Senator questions Medicare agency’s use of Defense audit unit

A key Senate Republican wants the Centers for Medicare and Medicaid Services to justify its continued use of the Defense Contract Audit Agency to conduct financial audits.

In a draft letter Government Executive obtained, Iowa Sen. Charles Grassley raised concerns that CMS could be risking the reliability of its audits by contracting with DCAA, which has undergone nearly two years of turmoil since a federal watchdog questioned the agency's management and auditor independence. Grassley, the ranking member of the Senate Finance Committee, is expected to send the letter in the coming days.

The senator told CMS acting Administrator Charlene Frizzera in the letter that he has "deep concern that CMS is staking the integrity of its [Quality Improvement Organizations] audits and potentially other audits on the DCAA."

Quality Improvement Organizations are private groups of medical professionals CMS hires to work with health care providers in each state to review medical care and to help Medicare beneficiaries with complaints about the quality of services.

Under a 2008 agreement with CMS and the Health and Human Services Department's inspector general, DCAA performs financial-related audits of the various quality organizations. But Grassley -- a frequent critic of the organizations -- questioned why CMS would continue working with DCAA in light of recent issues the Government Accountability Office raised.

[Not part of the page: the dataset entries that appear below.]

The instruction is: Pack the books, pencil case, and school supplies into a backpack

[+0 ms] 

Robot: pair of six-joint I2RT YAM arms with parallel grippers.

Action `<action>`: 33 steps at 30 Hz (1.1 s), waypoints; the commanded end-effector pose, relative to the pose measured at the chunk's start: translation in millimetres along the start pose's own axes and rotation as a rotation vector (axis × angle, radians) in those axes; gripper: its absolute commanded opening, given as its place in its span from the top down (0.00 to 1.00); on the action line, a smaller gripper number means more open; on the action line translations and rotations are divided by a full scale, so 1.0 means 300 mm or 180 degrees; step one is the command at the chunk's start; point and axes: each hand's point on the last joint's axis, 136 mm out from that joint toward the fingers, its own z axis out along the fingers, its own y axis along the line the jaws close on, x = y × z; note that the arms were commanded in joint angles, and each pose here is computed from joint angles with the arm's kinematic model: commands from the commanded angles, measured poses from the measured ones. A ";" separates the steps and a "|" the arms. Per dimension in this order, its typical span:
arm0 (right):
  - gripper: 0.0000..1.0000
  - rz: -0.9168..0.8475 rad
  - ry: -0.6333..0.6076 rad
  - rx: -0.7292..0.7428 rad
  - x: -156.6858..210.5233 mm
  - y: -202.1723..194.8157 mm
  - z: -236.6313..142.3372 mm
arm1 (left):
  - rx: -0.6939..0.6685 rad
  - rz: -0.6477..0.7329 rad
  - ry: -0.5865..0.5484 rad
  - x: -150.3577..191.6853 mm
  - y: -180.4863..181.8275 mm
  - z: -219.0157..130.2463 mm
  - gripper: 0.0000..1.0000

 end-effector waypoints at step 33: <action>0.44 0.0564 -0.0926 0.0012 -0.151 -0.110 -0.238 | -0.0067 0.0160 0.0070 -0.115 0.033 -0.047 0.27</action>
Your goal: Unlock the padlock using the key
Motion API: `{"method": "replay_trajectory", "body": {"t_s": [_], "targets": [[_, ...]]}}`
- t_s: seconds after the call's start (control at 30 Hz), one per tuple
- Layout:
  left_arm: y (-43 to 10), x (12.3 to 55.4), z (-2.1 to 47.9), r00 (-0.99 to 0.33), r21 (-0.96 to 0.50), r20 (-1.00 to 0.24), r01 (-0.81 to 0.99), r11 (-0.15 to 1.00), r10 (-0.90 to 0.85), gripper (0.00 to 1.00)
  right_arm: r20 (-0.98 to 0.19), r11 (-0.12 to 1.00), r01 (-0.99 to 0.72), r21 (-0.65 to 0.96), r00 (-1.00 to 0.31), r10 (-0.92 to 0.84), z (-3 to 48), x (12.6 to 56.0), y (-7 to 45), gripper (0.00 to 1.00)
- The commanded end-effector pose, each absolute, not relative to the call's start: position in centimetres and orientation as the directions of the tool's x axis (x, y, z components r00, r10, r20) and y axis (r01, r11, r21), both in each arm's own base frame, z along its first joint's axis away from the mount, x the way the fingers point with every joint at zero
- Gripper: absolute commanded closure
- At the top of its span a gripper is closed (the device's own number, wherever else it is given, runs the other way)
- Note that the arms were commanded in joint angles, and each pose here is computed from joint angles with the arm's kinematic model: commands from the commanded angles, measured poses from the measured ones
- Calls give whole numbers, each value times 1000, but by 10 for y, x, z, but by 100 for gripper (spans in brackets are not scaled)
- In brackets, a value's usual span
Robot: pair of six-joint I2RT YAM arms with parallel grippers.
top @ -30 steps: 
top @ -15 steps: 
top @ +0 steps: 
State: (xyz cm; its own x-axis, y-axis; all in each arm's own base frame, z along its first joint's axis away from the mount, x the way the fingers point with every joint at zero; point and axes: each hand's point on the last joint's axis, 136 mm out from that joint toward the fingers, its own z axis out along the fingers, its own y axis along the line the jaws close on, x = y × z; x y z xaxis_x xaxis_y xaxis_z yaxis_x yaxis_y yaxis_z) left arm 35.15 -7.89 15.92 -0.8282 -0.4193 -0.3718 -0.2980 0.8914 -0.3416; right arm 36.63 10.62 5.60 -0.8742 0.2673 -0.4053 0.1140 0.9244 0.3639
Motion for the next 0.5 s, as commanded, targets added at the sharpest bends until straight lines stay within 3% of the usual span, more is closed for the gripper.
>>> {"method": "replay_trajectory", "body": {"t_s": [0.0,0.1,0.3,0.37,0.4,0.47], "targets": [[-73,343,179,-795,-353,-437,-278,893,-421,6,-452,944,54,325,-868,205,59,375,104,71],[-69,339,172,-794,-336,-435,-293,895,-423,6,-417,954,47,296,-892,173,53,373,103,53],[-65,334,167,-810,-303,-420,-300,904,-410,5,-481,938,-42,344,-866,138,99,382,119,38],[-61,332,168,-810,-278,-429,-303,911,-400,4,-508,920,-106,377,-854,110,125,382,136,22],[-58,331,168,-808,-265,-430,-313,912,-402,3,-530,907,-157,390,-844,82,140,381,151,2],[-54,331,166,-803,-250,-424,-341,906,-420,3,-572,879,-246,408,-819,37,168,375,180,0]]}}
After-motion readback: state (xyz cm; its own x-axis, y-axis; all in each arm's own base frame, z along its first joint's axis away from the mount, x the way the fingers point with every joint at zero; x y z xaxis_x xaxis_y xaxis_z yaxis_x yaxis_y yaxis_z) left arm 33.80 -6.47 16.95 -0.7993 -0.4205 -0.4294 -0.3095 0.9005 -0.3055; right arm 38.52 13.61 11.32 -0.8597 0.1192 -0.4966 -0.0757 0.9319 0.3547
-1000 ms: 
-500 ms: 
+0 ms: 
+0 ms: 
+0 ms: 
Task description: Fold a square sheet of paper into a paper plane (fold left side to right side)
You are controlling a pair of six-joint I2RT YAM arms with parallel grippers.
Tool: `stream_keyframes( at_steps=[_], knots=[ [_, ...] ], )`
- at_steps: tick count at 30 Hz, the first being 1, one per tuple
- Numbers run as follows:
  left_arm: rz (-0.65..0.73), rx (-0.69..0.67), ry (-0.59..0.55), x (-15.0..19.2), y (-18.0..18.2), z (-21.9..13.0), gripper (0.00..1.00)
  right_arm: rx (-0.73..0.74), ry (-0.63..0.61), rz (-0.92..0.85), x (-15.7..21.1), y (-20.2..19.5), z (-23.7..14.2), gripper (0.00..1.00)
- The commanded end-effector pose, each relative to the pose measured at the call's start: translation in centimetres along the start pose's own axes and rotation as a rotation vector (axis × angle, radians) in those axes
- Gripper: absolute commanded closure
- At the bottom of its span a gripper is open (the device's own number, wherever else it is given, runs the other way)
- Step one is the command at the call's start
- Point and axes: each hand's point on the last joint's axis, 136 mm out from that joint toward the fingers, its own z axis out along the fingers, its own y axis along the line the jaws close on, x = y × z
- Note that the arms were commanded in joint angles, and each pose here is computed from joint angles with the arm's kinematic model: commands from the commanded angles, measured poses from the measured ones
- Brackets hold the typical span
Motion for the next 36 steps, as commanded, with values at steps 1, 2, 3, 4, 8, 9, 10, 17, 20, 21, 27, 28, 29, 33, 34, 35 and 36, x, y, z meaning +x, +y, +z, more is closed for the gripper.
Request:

The letter cited a September 2009 GAO report that found widespread deficiencies with 69 audits and cost-related reviews at field offices in DCAA's five regions from 2004 through 2006. The watchdog agency identified similar problems in a 2008 report that examined auditing concerns at a pair of California DCAA field offices.

The senator also reiterated concerns, initially raised by the Project on Government Oversight, a federal watchdog group, that DCAA remains resistant to cultural changes, including how it awards promotions to staff.

Grassley first questioned CMS' relationship with DCAA, which he called a "substandard auditor," in June 2009. CMS leaders responded the following month that they were "satisfied with the quality and accuracy" of DCAA's audits.

"CMS makes every effort to work with DCAA to ensure that we obtain quality and accurate work products," Frizzera wrote at the time. "We also assume that in performing audits for CMS, DCAA is abiding by all applicable statutes, rules and regulations."

But, Grassley does not share CMS' confidence in DCAA's audit ability. He wants CMS to provide a written justification to his office for its continued contracting with DCAA and details of any independent verification of the agency's work. Grassley also wants to know if CMS contracts with DCAA for any other audits.

Between fiscal 2005 and 2008, CMS paid DCAA more than $2.8 million for its work with the quality improvement organizations, Frizzera said.